## Assignment:
Repeat exactly every line that comes at or after the line containing "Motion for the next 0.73", through the end of the entries below.
==============================
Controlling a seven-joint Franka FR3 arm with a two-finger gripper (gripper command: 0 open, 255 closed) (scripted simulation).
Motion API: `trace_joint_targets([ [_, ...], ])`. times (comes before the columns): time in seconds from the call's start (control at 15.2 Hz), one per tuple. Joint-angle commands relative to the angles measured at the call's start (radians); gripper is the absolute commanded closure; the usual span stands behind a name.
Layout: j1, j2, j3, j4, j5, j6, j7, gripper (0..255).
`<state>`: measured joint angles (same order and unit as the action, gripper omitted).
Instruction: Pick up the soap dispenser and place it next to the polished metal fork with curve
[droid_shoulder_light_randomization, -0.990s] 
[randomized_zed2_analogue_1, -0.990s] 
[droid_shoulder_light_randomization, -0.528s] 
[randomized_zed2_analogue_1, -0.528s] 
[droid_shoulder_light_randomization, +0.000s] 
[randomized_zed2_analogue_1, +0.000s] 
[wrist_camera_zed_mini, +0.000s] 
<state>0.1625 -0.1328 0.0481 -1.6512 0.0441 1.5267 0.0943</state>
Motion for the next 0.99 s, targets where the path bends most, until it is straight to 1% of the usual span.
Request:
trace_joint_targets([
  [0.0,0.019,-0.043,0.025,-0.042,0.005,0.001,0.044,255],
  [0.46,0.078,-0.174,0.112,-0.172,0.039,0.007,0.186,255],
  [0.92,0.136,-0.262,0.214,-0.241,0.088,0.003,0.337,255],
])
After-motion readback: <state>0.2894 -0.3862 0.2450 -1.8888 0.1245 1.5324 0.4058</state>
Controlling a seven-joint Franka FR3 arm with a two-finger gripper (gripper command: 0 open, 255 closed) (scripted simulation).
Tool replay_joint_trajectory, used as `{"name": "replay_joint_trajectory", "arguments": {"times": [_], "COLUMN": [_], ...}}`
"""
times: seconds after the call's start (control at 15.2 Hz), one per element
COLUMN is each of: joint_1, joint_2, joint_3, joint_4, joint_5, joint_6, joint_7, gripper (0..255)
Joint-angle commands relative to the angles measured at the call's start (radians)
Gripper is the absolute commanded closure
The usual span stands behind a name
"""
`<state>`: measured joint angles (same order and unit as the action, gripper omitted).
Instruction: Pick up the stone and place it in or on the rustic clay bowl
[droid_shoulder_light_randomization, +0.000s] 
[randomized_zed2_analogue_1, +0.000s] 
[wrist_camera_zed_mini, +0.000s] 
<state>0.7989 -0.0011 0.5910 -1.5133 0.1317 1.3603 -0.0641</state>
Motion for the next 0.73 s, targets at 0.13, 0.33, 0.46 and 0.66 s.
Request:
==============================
## Exercise result:
Motion for the next 0.73 s, targets at 0.13, 0.33, 0.46 and 0.66 s.
Request:

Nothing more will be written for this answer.